Ils ont été élevés ainsi, et ils se trouvent dans des milieux qui favorisent leurs comportements. Leurs dispositions innées rencontrent les accidents et les conditions sociales du moment. D’un autre côté, ils sont tout sauf naïfs, ils planifient leurs actions, et cultivent leur dispositions, ou bien sont indulgents vis à vis de leurs faiblesses. Ils ne cherchent pas à s’améliorer, et savent qu’il serait coûteux pour eux d’essayer de le faire. Ils sont donc en un sens responsables de leurs vices, et on peut les blâmer. Engelbert Humperdinck est même un voleur : il joue les crooneurs avec le nom du compositeur de Hansel et Gretel



     Mais sont-ils pour autant vicieux ? Ils ont, comme nous tous leurs moments de faiblesse. Pourquoi seraient ils invariablement bêtes, paresseux, crétins, procastinateurs ou escrocs? Ne leur ressemblons nous pas de temps à autre beaucoup ? Pourquoi leur infligerait-on un blâme moral ? 
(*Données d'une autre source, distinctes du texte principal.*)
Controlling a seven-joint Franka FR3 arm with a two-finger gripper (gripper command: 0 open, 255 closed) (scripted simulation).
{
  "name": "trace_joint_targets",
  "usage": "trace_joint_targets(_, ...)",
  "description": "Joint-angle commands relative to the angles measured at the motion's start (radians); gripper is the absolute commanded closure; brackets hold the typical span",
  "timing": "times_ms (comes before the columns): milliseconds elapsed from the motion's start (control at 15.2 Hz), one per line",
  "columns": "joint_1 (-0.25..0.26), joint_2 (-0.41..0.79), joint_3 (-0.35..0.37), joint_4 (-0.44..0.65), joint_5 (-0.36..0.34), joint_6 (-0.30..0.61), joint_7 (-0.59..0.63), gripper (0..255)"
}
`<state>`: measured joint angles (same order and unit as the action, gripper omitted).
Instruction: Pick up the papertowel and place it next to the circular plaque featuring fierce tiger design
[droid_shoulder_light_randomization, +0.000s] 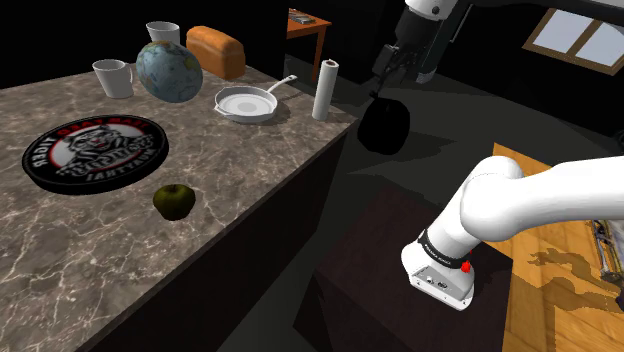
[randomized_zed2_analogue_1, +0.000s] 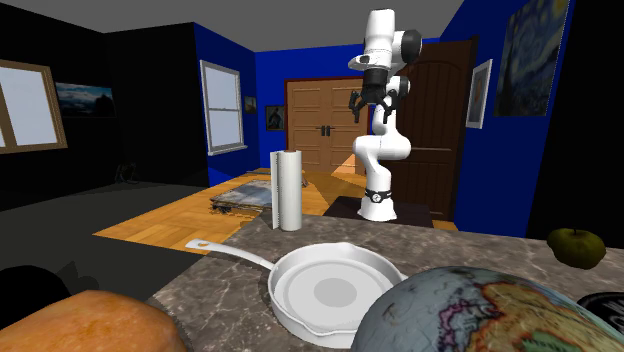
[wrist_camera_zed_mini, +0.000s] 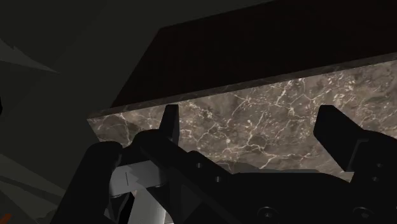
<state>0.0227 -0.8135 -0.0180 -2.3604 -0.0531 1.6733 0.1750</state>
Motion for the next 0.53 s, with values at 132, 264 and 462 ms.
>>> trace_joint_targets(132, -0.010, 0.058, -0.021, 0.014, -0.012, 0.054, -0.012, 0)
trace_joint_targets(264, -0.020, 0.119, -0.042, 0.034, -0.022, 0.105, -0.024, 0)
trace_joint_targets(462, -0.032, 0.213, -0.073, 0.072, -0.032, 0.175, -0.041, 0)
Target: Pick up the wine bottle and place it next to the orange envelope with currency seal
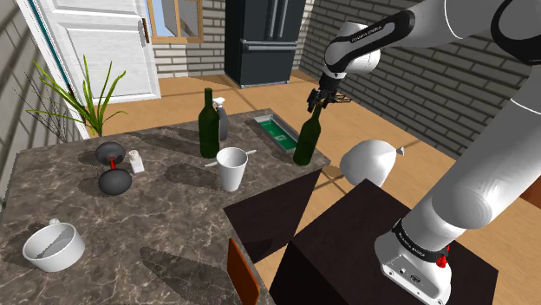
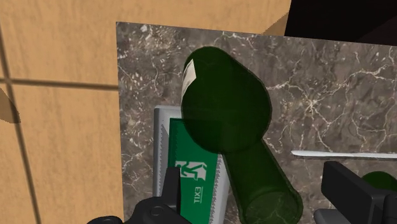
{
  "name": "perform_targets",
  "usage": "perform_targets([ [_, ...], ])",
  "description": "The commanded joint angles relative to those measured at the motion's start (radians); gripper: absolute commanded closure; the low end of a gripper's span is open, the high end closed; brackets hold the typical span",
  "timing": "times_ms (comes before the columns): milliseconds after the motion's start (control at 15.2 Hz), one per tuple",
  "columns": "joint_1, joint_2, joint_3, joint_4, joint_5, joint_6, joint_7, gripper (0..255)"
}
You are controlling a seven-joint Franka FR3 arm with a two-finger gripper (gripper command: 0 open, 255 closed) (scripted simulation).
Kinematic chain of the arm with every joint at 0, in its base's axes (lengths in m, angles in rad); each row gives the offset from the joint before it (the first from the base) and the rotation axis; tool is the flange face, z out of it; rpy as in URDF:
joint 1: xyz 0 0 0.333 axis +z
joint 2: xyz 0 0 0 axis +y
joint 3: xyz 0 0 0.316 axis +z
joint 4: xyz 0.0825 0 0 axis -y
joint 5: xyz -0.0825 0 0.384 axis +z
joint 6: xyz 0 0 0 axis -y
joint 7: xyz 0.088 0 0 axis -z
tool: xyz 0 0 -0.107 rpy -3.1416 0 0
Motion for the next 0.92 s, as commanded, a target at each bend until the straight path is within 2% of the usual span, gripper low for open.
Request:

    Et quel mal font ces vices, si c’en sont ? Peut-être que comme selon Mandeville, ils vont
produire des effets publics bénéfiques. Ou comme Iznogoud des méchants sympathiques. Les grimauds assurent le succès de l’édition, donnent des travaux aux gens, tout comme les magasin Kiabi permettent d'habiller les foules. Ils permettent aux bons auteurs d’être fiers de ne pas leur ressembler, et leur donnent confiance. Ils participent du savoir, même s’ils le polluent, et s’ils n’étaient pas là, qui irait sur les plateaux télés ? Les vrais écrivains sont-ils eux-mêmes exempts, qui vont sur les plateaux télé dès qu’ils peuvent, et s’inquiètent, comme Philippe Roth peu avant sa mort, et alors même qu’il était déjà pléiadisé, de sa page wikipedia ? Ils ne font pas ce qu’ils devraient, mais peut être font ils du bien.